[Your goal]
Transcribe the records word for word, beginning with the first line and ending with the line that contains "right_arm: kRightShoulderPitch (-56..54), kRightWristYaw"; include nothing else.
━━ Input for this task ━━
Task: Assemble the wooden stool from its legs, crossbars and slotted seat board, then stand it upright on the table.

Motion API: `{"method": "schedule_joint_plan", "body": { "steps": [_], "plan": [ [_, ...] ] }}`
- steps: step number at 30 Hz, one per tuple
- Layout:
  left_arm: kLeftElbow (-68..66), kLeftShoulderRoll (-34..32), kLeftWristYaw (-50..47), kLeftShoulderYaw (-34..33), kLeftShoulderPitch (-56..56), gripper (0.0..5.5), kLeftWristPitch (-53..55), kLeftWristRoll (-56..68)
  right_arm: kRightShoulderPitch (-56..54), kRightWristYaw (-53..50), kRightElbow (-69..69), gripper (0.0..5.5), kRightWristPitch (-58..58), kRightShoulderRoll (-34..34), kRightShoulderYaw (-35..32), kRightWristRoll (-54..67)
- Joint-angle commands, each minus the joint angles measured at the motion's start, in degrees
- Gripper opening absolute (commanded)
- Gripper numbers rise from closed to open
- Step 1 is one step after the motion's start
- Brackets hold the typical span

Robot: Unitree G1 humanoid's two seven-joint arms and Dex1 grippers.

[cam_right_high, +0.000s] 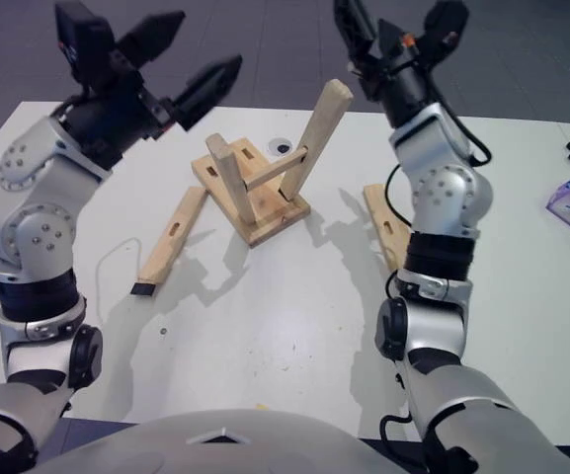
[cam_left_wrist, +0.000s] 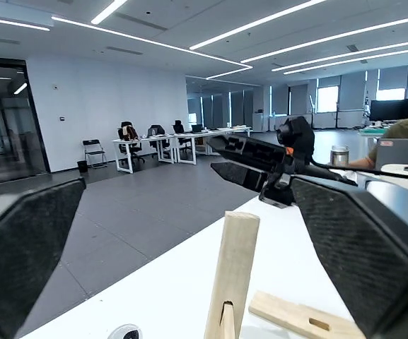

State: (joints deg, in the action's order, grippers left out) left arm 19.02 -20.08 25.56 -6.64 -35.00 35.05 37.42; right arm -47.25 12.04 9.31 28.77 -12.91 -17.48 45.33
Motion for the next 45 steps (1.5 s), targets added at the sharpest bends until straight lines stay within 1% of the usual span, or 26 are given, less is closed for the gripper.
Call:
{"method": "schedule_joint_plan", "body": {
  "steps": [1, 2, 5, 8, 10, 12, 16, 21, 24, 27, 29, 30, 31, 35, 37, 38, 40, 43, 45],
  "plan": [
    [0.22, 0.19, -2.24, -0.3, 1.01, 5.38, 1.74, -0.31, -6.88, 1.1, 3.13, 5.4, -2.53, -3.2, -1.65, -2.15],
    [0.43, 0.23, -2.54, 0.04, 1.55, 5.38, 1.77, -0.66, -5.44, 0.75, 4.19, 5.4, -1.9, -3.5, -0.31, -4.2],
    [0.68, 0.56, -3.41, 1.15, 3.24, 5.38, 1.78, -1.55, 2.1, 1.74, 4.97, 5.4, 1.95, -0.21, 4.62, -6.38],
    [0.8, 1.41, -3.88, 2.7, 4.12, 5.38, 1.51, -2.51, 10.38, 1.96, 5.88, 5.4, 4.3, 3.0, 11.67, -11.12],
    [1.1, 1.8, -3.88, 3.38, 4.8, 5.38, 1.87, -2.42, 12.88, 3.2, 3.38, 5.4, 4.76, 4.19, 13.54, -11.06],
    [1.23, 2.09, -3.99, 4.08, 5.94, 5.38, 1.95, -2.58, 11.22, 3.66, 1.53, 5.4, 3.92, 5.19, 12.03, -9.14],
    [0.71, 2.26, -4.24, 4.94, 6.28, 5.38, 1.22, -3.6, 8.68, 4.39, -1.86, 5.4, 3.55, 7.05, 5.63, -2.95],
    [-1.15, 1.77, -4.01, 3.02, 4.13, 5.38, 0.26, -3.46, 6.91, 2.06, -7.03, 5.4, 2.98, 8.05, -0.08, 2.95],
    [-1.85, 2.11, -4.4, 0.98, 2.51, 5.38, -0.07, -2.36, 0.77, -0.14, -7.53, 5.4, 1.24, 7.97, -3.0, 5.94],
    [-1.77, 2.31, -4.8, 0.79, 2.27, 5.38, 0.0, -2.75, -6.62, -1.33, -4.81, 5.4, -3.99, 6.89, -5.62, 5.25],
    [-1.51, 2.44, -4.87, 0.99, 2.41, 5.38, 0.26, -2.8, -8.59, -2.41, -3.15, 5.4, -6.49, 6.46, -7.06, 4.6],
    [-1.44, 2.45, -5.05, 1.03, 2.55, 5.38, 0.45, -2.86, -8.41, -3.24, -1.6, 5.4, -6.5, 6.6, -7.17, 4.15],
    [-1.53, 2.54, -5.06, 1.06, 2.65, 5.38, 0.54, -2.83, -7.1, -3.56, -0.26, 5.4, -5.88, 6.68, -5.95, 2.55],
    [-1.8, 2.93, -5.24, 1.67, 3.01, 5.38, 0.75, -3.23, 1.95, -1.48, 5.99, 5.4, 0.89, 11.2, 4.9, -3.37],
    [-1.84, 2.89, -5.23, 1.85, 3.61, 5.38, 0.74, -3.65, 3.9, 0.86, 6.38, 5.4, 4.48, 11.72, 10.95, -6.29],
    [-1.75, 2.86, -5.22, 1.78, 4.04, 5.38, 0.8, -3.67, 4.22, 1.42, 6.33, 5.4, 5.3, 11.71, 12.32, -7.22],
    [-1.39, 2.75, -5.42, 1.89, 5.04, 5.38, 0.92, -3.96, 3.97, 2.23, 6.2, 5.4, 4.96, 10.64, 13.21, -9.19],
    [-1.63, 3.19, -5.45, 2.14, 5.63, 5.38, 0.74, -4.38, 3.18, 2.38, 5.63, 5.4, 3.54, 8.16, 10.62, -9.98],
    [-2.13, 3.12, -5.43, 1.84, 5.73, 5.38, 0.45, -4.6, 2.47, 2.43, 3.64, 5.4, 2.45, 7.91, 7.71, -8.02]
  ]
}}
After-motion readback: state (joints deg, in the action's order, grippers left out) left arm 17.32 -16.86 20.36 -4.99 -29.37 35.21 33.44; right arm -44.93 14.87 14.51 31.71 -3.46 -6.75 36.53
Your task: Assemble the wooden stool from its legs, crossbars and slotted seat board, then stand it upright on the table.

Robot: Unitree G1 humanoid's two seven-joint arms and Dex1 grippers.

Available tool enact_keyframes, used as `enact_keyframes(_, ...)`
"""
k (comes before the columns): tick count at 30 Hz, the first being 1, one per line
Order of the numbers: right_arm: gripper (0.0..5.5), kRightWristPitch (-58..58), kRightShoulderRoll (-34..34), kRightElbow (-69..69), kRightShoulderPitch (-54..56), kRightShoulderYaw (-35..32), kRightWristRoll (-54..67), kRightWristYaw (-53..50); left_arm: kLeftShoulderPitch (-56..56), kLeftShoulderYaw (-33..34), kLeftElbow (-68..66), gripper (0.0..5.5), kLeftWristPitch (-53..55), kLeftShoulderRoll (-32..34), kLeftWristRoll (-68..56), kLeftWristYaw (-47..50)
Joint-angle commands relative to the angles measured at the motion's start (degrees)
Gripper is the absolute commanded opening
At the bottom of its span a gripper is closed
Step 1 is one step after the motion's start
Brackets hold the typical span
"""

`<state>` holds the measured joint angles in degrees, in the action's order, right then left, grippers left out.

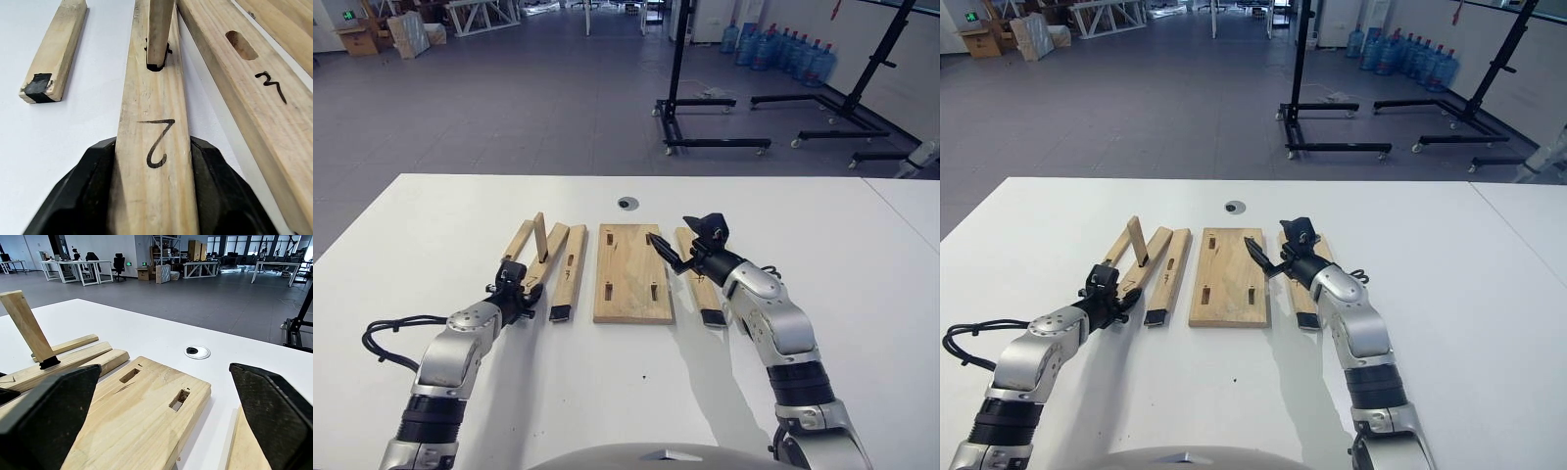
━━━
[Response box]
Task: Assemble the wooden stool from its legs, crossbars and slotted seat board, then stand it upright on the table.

Motion API: `{"method": "schedule_joint_plan", "body": { "steps": [_], "plan": [ [_, ...] ] }}`
- steps: step number at 30 Hz, one per tuple
- Layout:
  left_arm: kLeftElbow (-68..66), kLeftShoulderRoll (-34..32), kLeftWristYaw (-50..47), kLeftShoulderYaw (-34..33), kLeftShoulderPitch (-56..56), gripper (0.0..5.5), kLeftWristPitch (-53..55), kLeftWristRoll (-56..68)
  right_arm: kRightShoulderPitch (-56..54), kRightWristYaw (-53..50), kRightElbow (-69..69), gripper (0.0..5.5), kRightWristPitch (-58..58), kRightShoulderRoll (-34..34), kRightShoulderYaw (-35..32), kRightWristRoll (-54..67)

The answer is complete, and the exercise is done.